Clashes in Bahrain

Submitted by Matthew on 23 March, 2011 - 11:37

The protest movement in Bahrain has revived recently, with thousands of activists blockading the King Faisal Highway which leads to Bahrain’s main financial district. Security forces attempted to disperse them using tear gas.

At least three people are reported to have been killed in the clashes, with the regime claiming that three policemen have also died.

Following King Hamad Bin Isa al-Khalifa’s declaration of a three-month state of emergency, Saudi troops were invited into the country to help quell what the regime is denouncing as an “external plot”. Over 60 people are reported to have gone missing since Saudi forces arrived in Bahrain, and Bahrain’s own security forces are occupying the main hospital in Manama, Bahrain’s capital.

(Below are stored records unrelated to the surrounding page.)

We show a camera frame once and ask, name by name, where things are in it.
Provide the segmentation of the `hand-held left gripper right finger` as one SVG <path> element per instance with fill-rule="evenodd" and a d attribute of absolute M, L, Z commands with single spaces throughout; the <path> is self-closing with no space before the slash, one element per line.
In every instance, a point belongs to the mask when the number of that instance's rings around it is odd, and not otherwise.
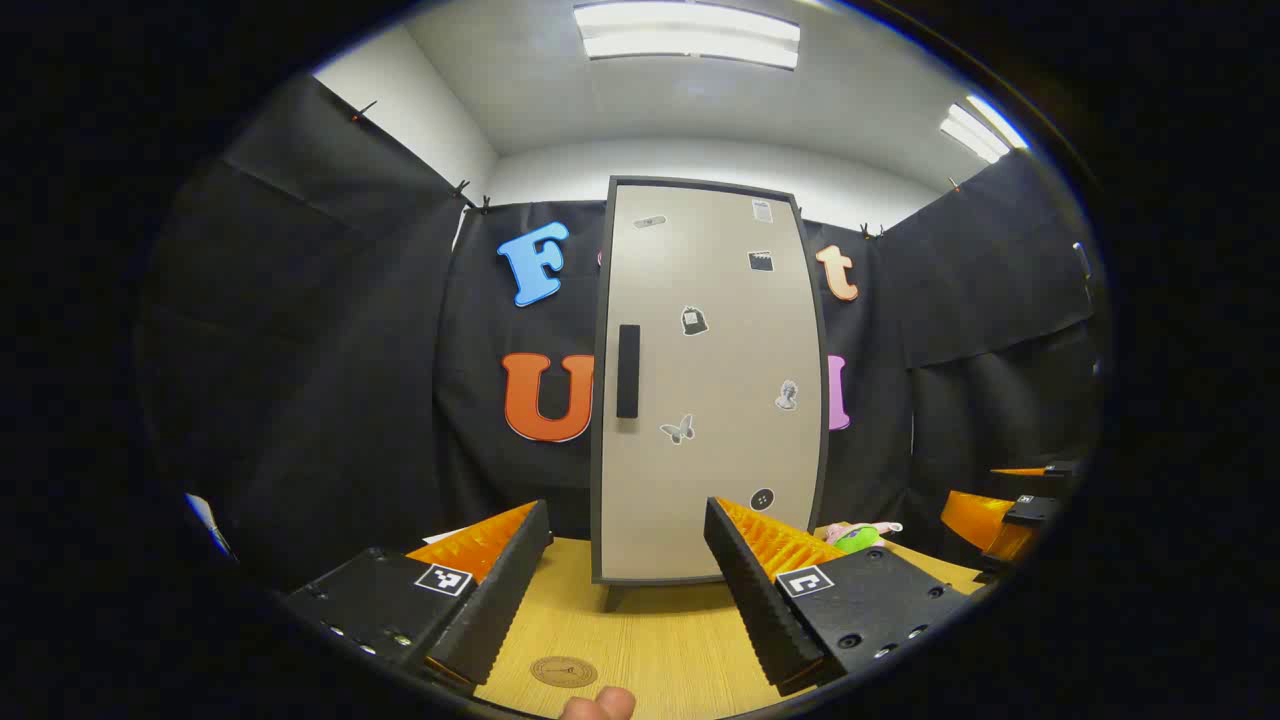
<path fill-rule="evenodd" d="M 845 553 L 724 498 L 708 498 L 704 539 L 781 694 L 867 682 L 977 602 L 886 546 Z"/>

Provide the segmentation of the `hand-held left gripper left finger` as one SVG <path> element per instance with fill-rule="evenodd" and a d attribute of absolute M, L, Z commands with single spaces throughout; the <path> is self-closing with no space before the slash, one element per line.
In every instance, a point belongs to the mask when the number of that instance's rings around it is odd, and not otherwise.
<path fill-rule="evenodd" d="M 283 603 L 381 666 L 474 691 L 488 683 L 552 541 L 536 500 L 408 553 L 366 548 Z"/>

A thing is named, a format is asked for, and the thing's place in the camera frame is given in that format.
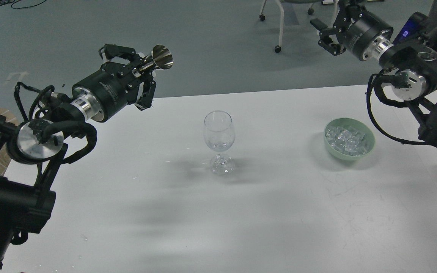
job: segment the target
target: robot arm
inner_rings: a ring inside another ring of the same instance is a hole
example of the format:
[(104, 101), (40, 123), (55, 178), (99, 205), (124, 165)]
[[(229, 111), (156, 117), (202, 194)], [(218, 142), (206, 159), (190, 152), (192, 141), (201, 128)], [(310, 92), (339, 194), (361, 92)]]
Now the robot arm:
[[(338, 17), (332, 28), (318, 19), (311, 24), (319, 30), (318, 44), (334, 56), (346, 50), (360, 61), (374, 58), (382, 70), (373, 74), (366, 92), (367, 111), (373, 125), (384, 135), (402, 144), (431, 145), (437, 148), (437, 102), (426, 95), (437, 90), (437, 45), (426, 35), (427, 17), (413, 14), (390, 41), (393, 29), (360, 5), (364, 0), (340, 0)], [(386, 85), (392, 86), (400, 99), (388, 99)], [(371, 111), (371, 93), (392, 107), (407, 107), (419, 123), (418, 139), (409, 141), (393, 137), (375, 121)]]
[[(99, 53), (104, 64), (73, 86), (73, 98), (54, 92), (53, 86), (38, 90), (17, 83), (14, 97), (24, 121), (15, 126), (0, 116), (0, 150), (6, 145), (15, 161), (38, 166), (33, 186), (0, 176), (0, 269), (9, 244), (26, 242), (28, 233), (40, 233), (50, 219), (55, 204), (50, 187), (59, 167), (81, 159), (95, 147), (97, 131), (85, 121), (105, 122), (130, 104), (139, 110), (151, 107), (156, 88), (152, 72), (173, 65), (172, 55), (163, 45), (156, 45), (146, 57), (132, 48), (107, 44)], [(117, 57), (129, 63), (111, 62)], [(29, 115), (19, 100), (21, 87), (38, 93)], [(86, 137), (87, 145), (65, 157), (68, 137)], [(42, 172), (45, 161), (48, 164)]]

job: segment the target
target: glass stem
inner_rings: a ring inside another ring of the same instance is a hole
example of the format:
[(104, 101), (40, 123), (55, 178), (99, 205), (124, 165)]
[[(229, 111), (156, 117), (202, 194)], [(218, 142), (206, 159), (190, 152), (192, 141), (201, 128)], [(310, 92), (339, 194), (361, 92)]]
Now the glass stem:
[(225, 163), (226, 163), (226, 161), (225, 161), (225, 157), (223, 156), (223, 154), (219, 154), (219, 158), (218, 158), (218, 160), (217, 160), (217, 162), (220, 164), (220, 165), (224, 165)]

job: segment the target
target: white table
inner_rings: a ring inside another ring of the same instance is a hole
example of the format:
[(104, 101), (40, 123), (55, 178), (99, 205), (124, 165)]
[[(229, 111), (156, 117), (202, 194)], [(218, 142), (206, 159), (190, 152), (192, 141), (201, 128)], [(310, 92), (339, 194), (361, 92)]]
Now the white table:
[[(375, 131), (365, 89), (162, 98), (94, 122), (97, 147), (62, 166), (52, 218), (10, 245), (1, 272), (437, 272), (437, 150)], [(373, 109), (387, 131), (415, 138), (410, 114)], [(212, 110), (236, 128), (227, 176), (208, 169)], [(358, 162), (323, 144), (324, 126), (344, 116), (376, 135)], [(12, 162), (6, 174), (31, 184), (28, 173)]]

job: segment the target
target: silver metal disc
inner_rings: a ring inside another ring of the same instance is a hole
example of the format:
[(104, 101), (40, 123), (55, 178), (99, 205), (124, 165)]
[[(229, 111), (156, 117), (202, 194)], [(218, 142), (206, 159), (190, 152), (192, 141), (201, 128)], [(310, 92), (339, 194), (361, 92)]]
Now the silver metal disc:
[(48, 142), (38, 143), (38, 139), (33, 134), (33, 129), (30, 128), (30, 123), (26, 123), (21, 127), (18, 133), (17, 145), (22, 154), (31, 159), (48, 159), (56, 155), (64, 144), (63, 132), (54, 133)]
[(392, 91), (394, 91), (394, 94), (401, 100), (414, 100), (422, 95), (424, 95), (426, 88), (427, 88), (427, 82), (426, 79), (415, 73), (414, 71), (411, 71), (409, 69), (405, 71), (401, 71), (401, 73), (406, 74), (406, 81), (409, 84), (409, 88), (392, 88)]

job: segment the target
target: gray carpet floor
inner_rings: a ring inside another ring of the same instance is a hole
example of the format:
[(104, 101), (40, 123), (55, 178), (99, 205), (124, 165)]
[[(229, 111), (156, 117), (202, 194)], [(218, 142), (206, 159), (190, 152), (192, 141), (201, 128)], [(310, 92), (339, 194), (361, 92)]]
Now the gray carpet floor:
[[(18, 6), (40, 0), (23, 0)], [(48, 0), (14, 10), (0, 6), (0, 107), (18, 113), (12, 91), (22, 80), (36, 88), (71, 86), (101, 65), (97, 51), (105, 43), (149, 53), (167, 46), (175, 64), (156, 72), (155, 97), (255, 92), (366, 84), (380, 67), (346, 52), (333, 57), (317, 44), (309, 24), (330, 22), (333, 5), (286, 5), (283, 48), (279, 8), (269, 0), (259, 20), (261, 0)], [(369, 11), (393, 26), (397, 35), (416, 11), (428, 14), (432, 1), (367, 2)], [(34, 93), (22, 92), (25, 107)]]

Opposition groups have said that no negotiations will take place until troops are off the streets and political prisoners have been released. Quite right!

Elsewhere in the region, Syria has become the latest country to be effected by democratic revolt. Protesters set fire to the headquarters of the country’s ruling Ba’ath Party in the city of Deraa. They also targeted the main court complex and a telephone company owned by the cousin of the dictator President al-Assad.

All opposition and dissent has been illegal since the Ba’athists took power in 1963. Protests have demanded the lifting of emergency law and an end to government corruption, as well as freedom for political prisoners (including 15 children jailed for writing dissident graffiti).

Security forces have opened fire on some demonstrations, but seemed more cautious when thousands of protesters attended the funeral of Raed el-Kerad, a 23-year-old protester killed in Deraa.